From the beginning of nursing school, I decided to read every assigned chapter and spend lots of time and energy gaining as much information as I could. Being in an accelerated program, with each class lasting from 1 to 2 months, time management was of the utmost importance. I would spend nights studying, since my days were filled with classes, my full-time job, and taking care of my three kids. I would say I was doing everything right as far as being a nursing student was concerned.

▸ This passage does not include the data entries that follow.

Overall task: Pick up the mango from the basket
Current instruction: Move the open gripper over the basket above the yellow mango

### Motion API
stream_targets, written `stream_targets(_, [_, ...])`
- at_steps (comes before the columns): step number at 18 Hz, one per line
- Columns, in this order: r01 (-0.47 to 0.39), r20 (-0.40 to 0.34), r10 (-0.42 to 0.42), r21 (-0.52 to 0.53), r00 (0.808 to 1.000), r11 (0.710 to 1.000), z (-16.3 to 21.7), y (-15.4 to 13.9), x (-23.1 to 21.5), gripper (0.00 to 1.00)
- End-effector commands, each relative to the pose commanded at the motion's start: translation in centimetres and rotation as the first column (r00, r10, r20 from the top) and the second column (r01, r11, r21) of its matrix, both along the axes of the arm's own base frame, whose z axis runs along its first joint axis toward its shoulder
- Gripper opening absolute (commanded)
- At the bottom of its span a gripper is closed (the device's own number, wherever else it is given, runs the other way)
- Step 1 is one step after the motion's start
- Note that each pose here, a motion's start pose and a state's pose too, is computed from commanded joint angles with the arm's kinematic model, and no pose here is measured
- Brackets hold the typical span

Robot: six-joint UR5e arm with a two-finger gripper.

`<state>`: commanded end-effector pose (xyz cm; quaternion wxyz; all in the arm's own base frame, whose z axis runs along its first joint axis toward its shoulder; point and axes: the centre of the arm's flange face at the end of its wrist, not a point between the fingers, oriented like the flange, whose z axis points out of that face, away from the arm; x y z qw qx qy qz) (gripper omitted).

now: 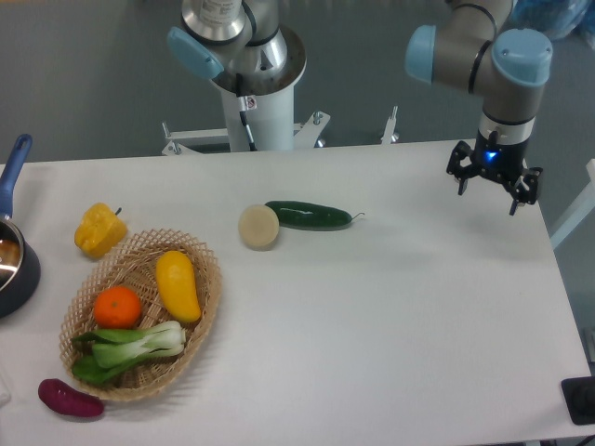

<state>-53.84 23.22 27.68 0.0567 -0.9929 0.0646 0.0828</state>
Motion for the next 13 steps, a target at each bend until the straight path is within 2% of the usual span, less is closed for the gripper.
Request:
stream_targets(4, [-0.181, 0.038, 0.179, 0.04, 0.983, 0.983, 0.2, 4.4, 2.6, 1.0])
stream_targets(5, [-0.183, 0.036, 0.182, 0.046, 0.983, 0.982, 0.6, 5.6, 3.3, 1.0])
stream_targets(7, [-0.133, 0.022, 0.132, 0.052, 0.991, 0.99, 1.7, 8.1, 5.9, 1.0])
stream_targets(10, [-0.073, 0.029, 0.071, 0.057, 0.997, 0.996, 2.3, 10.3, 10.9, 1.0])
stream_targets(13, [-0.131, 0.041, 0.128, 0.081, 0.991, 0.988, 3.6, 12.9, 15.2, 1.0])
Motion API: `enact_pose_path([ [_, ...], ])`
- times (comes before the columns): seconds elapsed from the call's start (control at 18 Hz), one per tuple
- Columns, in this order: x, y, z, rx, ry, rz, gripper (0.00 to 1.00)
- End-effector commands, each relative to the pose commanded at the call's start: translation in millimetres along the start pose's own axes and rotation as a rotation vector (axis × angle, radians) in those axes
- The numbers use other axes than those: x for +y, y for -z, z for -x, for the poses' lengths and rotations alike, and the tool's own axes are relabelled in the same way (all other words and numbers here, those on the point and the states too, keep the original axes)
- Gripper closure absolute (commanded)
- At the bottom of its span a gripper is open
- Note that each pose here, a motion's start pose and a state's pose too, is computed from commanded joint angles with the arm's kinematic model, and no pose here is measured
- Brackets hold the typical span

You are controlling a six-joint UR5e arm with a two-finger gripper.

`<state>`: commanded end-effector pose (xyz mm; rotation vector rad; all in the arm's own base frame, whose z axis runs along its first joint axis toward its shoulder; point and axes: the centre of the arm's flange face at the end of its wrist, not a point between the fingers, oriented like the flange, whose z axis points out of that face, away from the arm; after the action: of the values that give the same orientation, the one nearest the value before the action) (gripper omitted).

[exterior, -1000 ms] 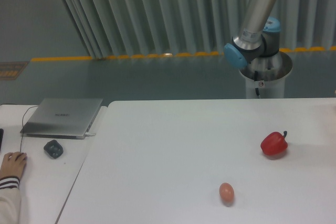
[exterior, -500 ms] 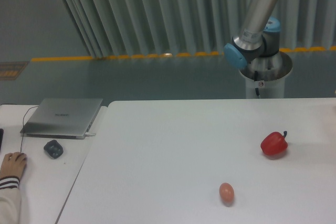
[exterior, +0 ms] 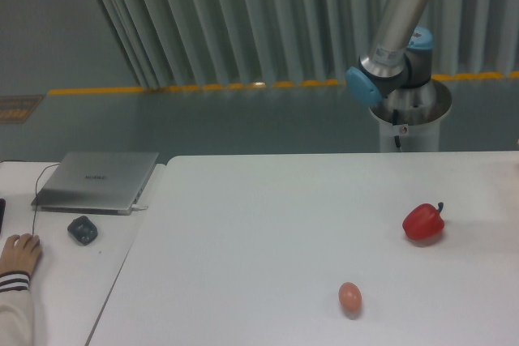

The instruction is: Place the green pepper on the table

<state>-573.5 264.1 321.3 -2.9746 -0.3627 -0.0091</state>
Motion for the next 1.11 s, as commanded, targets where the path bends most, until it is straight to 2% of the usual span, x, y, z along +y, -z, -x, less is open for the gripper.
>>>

Then hit Med Surg I & II – easily the hardest four months of my life. I was not prepared for how intense of a class this would be, both in lecture and clinical. For the first time in nursing school, I straight up failed a midterm exam. I was embarrassed, ashamed, flabbergasted – I couldn’t understand how my study habits that had carried me thus far, some seven months or so, had gotten me A after A in classes, tests and assignments, then suddenly I had the lowest score I’ve ever seen with my name on it. I wasn’t prepared for failing a test.
At our school we have what are called “LSPs,” or Learning Support Programs, which require that we maintain at least a 76% percent on all tests and quizzes. When I first heard about this remediation program, I haughtily told myself, “I will never be on a LSP. In fact, I’ll make it a personal goal to get through nursing school without a single LSP.” Well, I must have either jinxed myself or was simply never prepared for what Med Surg would be like until that midterm in the first Med Surg class. Failing a test was a complete eye-opener, and it humbled me, that no matter what kind of student you are, there will be struggles and obstacles that will make or break you.